LMD: It was never something I consciously set out to do. I know I wanted to make sense of a new environment that in many ways is still quite exotic and surprising to me. The collection that won the award is called Cutting Road Blues: A Narrative after the street I live on. It’s in an area caught in the transition between traditional, old-fashioned village life and social development. Lots of colorful characters on the street, noisy, nosy neighbors, young men with loud cars, an occasional police presence but at the same time hard-working folk just going quietly about their daily lives and still looking out for each other in that old-fashioned caring, way of the past. People who still knock on your door and bring you a bag of mangoes or avocados from their tree or ask if they can have some of your limes or a breadfruit.

I am totally captivated by this way of being—so different from what I grew up experiencing in England where you largely kept yourself to yourself! That kind of busy environment can make it difficult to find quiet in which to write but its also where I get much of my inspiration. I wanted to capture some of that color and rhythm in my writing in so far as much to create context and motivation for the main character in the collection. This character is surrounded by the blues (who may or may not be living entities) and is also the subject of the "But Soulful (A Premonition)" poem. That character is dealing with personal loss, attempting to come to terms with her new and shifting landscapes, remembering past landscapes.
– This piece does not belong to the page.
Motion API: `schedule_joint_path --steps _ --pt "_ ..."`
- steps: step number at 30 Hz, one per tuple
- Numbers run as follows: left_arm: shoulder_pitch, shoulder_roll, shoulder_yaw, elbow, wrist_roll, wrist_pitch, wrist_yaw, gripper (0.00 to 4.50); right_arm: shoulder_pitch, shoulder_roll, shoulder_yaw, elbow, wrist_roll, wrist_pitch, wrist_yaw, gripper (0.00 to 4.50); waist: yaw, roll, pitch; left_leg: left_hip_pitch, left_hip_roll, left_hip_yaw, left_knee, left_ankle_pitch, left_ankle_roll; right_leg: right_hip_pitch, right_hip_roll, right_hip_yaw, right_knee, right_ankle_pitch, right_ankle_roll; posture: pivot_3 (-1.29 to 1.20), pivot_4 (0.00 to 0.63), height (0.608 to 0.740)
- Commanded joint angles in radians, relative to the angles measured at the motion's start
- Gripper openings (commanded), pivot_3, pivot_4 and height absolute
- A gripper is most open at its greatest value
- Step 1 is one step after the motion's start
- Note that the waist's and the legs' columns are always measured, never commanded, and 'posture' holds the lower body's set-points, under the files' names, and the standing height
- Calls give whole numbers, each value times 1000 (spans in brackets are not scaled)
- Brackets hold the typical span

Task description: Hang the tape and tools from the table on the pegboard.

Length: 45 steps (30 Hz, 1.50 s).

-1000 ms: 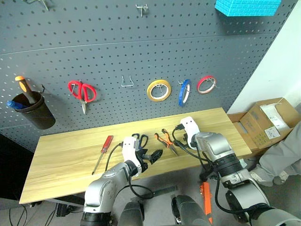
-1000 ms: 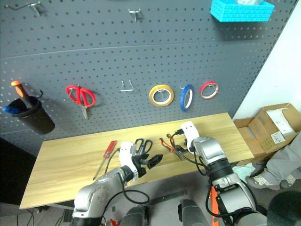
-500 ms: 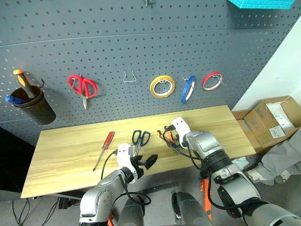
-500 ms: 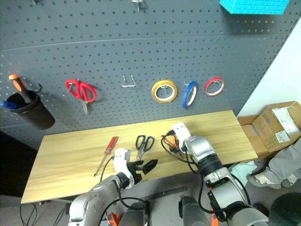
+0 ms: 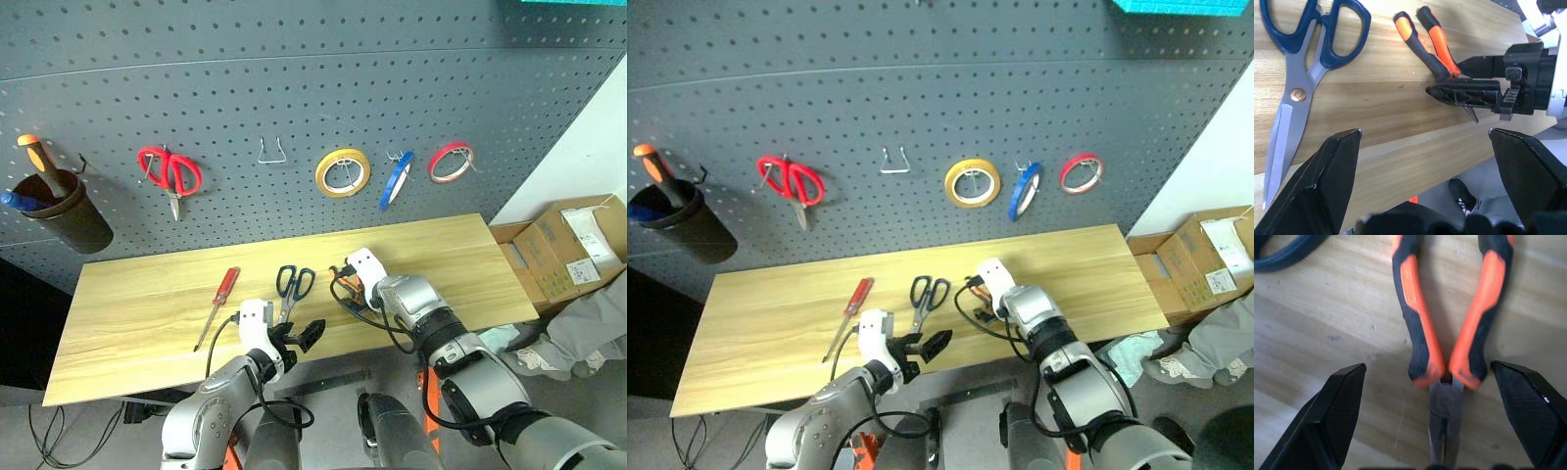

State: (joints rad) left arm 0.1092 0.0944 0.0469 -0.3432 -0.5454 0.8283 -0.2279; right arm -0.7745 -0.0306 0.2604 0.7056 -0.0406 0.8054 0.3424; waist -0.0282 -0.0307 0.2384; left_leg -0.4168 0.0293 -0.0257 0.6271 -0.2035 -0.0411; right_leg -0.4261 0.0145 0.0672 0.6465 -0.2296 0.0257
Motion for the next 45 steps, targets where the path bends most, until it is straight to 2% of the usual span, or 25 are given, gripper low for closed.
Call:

Much of what's in the collection and what I've written since is environmental in that it records or comments on the changing physical and social landscape in Barbados but I'm also attempting—after years of avoidance—to write more about England and other landscapes be they real, shifting, psychological, imagined. I mentioned Caryl Phillips' work; his concern with cultural identity, borders, spaces, home and exile, interests me greatly. In terms of my own writing, I've been playing with the idea of an extended, multi-layered homelessness, of being caught between multiple worlds and belonging fully to none of them. I am particularly excited to explore this as it relates specifically to the experiences of that generation of blacks who have chosen to return to the Caribbean rather than stay in their European or North American birthplace. These are the children of those West Indian emigrants of the 1940's and '50s (who themselves were already in exile.)

There are quite a few of us; the return has brought its own unique challenges and some of us are beginning to write about it. I realize that what we are producing will naturally be different from what our contemporaries in Britain are doing, different also from what our counterparts in the States and Canada (where it can be easier to reach out to) are doing. Hybridity is such a handy term. I am very much aware that what I am attempting and what other British-Barbadian writers here are doing is very much a hybrid in that we are writing about largely unexplored, new, cross-over territory, but also with regard to the language we’re employing, and maybe even having to invent, in order to describe that experience.

Me, I am quite proud and excited to be a hybrid.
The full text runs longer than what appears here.